Start of Block

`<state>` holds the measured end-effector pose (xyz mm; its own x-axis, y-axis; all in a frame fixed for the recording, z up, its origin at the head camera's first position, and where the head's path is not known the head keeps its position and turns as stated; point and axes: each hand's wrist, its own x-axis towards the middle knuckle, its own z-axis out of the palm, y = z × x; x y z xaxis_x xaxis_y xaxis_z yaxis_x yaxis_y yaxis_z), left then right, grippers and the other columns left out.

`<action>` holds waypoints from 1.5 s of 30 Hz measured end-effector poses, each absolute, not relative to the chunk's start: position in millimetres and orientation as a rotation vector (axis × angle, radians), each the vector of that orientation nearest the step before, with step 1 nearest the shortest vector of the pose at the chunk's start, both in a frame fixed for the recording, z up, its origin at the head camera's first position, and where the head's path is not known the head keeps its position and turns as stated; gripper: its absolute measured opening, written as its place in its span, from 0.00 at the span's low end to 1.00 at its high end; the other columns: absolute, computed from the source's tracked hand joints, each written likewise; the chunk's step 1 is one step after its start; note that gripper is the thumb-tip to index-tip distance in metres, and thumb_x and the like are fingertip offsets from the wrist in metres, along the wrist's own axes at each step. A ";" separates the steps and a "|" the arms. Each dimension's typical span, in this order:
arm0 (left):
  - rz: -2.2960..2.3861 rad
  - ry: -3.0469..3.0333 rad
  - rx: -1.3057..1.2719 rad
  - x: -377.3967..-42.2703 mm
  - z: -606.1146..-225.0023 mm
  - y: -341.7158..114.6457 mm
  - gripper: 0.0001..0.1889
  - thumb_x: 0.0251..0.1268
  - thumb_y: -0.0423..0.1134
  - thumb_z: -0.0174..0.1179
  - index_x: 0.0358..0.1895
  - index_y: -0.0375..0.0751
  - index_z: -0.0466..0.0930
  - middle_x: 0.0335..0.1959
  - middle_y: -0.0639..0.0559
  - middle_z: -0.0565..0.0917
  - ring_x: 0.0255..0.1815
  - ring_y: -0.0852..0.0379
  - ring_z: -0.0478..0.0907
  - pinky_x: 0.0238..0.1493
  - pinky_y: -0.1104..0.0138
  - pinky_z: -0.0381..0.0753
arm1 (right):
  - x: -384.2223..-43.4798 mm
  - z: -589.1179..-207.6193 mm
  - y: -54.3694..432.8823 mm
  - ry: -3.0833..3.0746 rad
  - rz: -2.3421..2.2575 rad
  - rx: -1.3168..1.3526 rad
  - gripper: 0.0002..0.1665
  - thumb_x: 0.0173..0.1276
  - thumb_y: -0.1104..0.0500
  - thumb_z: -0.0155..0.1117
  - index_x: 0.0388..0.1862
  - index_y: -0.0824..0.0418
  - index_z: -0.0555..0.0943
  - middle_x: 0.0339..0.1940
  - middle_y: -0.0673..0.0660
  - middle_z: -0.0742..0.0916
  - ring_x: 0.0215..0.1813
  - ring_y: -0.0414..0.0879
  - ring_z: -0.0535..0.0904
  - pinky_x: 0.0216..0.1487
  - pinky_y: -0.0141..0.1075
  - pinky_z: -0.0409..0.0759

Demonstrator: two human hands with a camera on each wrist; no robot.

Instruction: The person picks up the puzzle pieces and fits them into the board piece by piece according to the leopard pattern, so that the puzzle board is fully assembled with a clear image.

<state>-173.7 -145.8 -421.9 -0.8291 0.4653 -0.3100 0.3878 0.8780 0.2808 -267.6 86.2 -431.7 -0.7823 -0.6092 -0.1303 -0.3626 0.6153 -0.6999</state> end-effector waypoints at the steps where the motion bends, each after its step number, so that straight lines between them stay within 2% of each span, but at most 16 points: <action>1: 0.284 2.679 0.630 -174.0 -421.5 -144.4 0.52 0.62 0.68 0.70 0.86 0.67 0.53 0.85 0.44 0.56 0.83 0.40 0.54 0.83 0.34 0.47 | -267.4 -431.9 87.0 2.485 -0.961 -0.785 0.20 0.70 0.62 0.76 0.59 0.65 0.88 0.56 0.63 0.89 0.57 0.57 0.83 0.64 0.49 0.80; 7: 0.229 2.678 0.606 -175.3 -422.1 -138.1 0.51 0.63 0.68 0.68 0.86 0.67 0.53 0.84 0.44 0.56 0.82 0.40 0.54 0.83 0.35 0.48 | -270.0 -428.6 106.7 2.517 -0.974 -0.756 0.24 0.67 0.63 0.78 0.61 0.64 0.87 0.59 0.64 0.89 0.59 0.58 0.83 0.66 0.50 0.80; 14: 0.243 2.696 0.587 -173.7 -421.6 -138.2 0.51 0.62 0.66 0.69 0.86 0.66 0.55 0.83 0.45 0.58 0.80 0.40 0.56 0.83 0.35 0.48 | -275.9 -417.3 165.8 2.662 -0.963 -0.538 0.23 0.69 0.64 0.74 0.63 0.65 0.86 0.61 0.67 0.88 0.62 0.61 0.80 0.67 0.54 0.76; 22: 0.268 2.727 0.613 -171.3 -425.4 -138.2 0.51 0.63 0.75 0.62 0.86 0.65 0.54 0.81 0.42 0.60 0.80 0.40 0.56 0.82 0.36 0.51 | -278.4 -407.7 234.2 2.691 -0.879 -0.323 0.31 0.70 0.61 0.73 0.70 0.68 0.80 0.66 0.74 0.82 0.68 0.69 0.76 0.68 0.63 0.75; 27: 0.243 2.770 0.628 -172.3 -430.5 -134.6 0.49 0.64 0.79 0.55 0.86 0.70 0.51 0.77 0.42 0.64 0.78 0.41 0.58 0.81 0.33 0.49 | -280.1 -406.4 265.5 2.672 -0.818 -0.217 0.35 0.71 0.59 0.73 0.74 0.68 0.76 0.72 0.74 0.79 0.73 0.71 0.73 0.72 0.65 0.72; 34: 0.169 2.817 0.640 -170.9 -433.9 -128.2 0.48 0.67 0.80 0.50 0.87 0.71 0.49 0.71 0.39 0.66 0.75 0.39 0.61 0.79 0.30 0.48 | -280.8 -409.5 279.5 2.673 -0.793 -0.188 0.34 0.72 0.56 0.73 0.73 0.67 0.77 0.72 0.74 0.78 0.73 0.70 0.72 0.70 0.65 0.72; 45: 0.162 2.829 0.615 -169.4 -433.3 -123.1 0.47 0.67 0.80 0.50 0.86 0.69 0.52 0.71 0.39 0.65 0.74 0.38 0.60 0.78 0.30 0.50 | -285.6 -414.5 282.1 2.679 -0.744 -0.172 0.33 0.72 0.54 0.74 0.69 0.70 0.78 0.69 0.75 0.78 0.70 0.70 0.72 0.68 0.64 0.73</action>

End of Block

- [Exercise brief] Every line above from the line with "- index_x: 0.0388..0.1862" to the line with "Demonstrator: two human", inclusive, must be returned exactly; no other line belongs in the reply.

- [Task output]
  - index_x: 0.0388..0.1862
  - index_y: -0.0824..0.0418
  - index_z: -0.0555..0.0943
  - middle_x: 0.0339..0.1940
  - middle_y: -0.0673..0.0660
  - middle_z: -0.0742..0.0916
  - ring_x: 0.0215..0.1813
  - ring_y: -0.0414..0.0879
  - ring_z: -0.0535..0.0904
  - pinky_x: 0.0216..0.1487
  - pinky_y: -0.0141..0.1075
  - pinky_z: -0.0409..0.0759

Demonstrator: two human hands with a camera on each wrist; no robot.

This is the complete output for the exercise.